En disant ces mots, Jour-de-lumière a l’air d’être un autre homme, ses yeux sont plus vifs, son visage est plus expressif.

– Soit ! dit le commandant. Mais décidément, tout marche à l’envers, dans cette histoire ! D’ordinaire les candidats à une vie meilleure paient fort cher le passage vers la liberté, et moi, je vais vous faire cadeau d’un cheval et d’un peu d’argent, aux frais du Royaume !

– Merci infiniment. De quel côté me conseillez-vous de partir ?

– Vous pourriez partir vers le sud et passer la frontière. D’après mes informations, nos voisins d’au-delà les montagnes qui fument sont assez libres de mœurs et les gens qui ont vos goûts ne les indisposent pas outre mesure. Restez discret, tout de même, par prudence. Et pour votre sécurité, ne parlez pas de vos origines prestigieuses. Un enlèvement pour rançon est vite arrivé, de nos jours !

Archer prend des pièces dans un coffret et les range dans une bourse qu’il tend au garçon. Puis il écrit un sauf-conduit, le marque du sceau royal et le lui donne, avec une feuille de papier vierge :

– Je vous remercie d’informer votre famille de votre départ volontaire. Et de lui faire parvenir des nouvelles quand vous serez loin. Ici, on m’accuse d’avoir traîtreusement assassiné l’ancien prince-gouverneur. Je ne veux pas qu’en plus on m’accuse de vous avoir fait disparaître, vous.

Le cœur gonflé de joie autant que d’angoisse, le garçon commence à écrire la lettre d’adieu :

« Mes chers parents,

Je pars, je vous aime mais je pars. Vous n’aurez plus d’enfant ce soir. Je ne m’enfuis pas, je vole, comprenez bien je vole… »

Le courrier terminé, il demande :

– Pourquoi m’aidez-vous ?

– Je suis archer, c’est mon nom et c’était mon premier emploi dans l’armée. C’est toujours ma passion. J’aime contrôler la trajectoire de la flèche.
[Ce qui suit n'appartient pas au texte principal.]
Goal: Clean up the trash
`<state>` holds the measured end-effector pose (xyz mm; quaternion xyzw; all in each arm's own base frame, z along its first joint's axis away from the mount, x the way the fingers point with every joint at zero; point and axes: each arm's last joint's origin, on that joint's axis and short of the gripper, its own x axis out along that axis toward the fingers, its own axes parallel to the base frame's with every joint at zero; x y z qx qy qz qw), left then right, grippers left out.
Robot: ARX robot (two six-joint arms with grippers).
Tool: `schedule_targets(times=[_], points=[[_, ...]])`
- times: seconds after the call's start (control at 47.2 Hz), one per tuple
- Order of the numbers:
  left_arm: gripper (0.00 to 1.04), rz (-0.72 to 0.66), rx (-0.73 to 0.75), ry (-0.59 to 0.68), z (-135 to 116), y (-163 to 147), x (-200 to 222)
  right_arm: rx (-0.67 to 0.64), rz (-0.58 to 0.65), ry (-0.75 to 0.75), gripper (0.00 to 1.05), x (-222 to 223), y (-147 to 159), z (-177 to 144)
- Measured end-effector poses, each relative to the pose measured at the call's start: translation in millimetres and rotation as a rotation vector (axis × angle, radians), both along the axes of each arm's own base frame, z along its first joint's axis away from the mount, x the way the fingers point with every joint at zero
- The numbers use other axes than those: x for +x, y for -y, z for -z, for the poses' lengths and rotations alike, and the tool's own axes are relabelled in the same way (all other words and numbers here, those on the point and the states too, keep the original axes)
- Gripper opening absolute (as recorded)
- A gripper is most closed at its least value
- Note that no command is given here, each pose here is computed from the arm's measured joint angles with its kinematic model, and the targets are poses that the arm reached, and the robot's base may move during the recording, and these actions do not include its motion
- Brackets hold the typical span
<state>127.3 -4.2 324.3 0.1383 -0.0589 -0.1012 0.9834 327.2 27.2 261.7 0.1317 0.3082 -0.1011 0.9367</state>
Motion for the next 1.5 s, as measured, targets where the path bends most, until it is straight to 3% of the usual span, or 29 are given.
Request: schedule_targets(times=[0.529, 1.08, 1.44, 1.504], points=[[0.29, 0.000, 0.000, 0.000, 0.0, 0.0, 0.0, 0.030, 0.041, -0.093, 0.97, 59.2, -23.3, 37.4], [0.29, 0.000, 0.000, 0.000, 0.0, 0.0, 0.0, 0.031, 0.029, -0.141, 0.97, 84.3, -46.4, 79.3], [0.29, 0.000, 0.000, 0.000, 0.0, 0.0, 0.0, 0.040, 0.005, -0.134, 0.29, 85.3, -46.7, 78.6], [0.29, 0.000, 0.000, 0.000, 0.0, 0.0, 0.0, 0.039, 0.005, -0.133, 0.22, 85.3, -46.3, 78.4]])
Il en faut si peu pour qu’elle rate son but : un souffle de vent, une pensée qui vous distrait, un geste trop fort ou trop léger…

Alors quand je vois des trajectoires humaines qui me paraissent mal engagées, je m’applique à les rectifier, pour qu’elles atteignent vraiment leur but. C’est à vous de choisir votre destin, pas à Monseigneur Bouillonnant ! Maintenant, dit-il en se levant, venez, nous allons vous choisir un cheval ! 

– Si vous pouviez continuer à protéger mon éphémère fiancée… la pauvre, j’imagine qu’ils vont encore lui organiser un mariage à leur façon…

– Ne vous inquiétez pas, je veillerai à ce qu’elle fasse un mariage à sa façon ! Mais pour le moment, cette demoiselle veut s’instruire. Sa mère l’aime tendrement et je pense qu’elle cèdera bientôt. 

– Merci encore, commandant. Je n’oublierai jamais que c’est le Royaume qui me donne ce passage vers la liberté, vers la vraie vie. Et dès que je pourrai, je lui prouverai ma reconnaissance.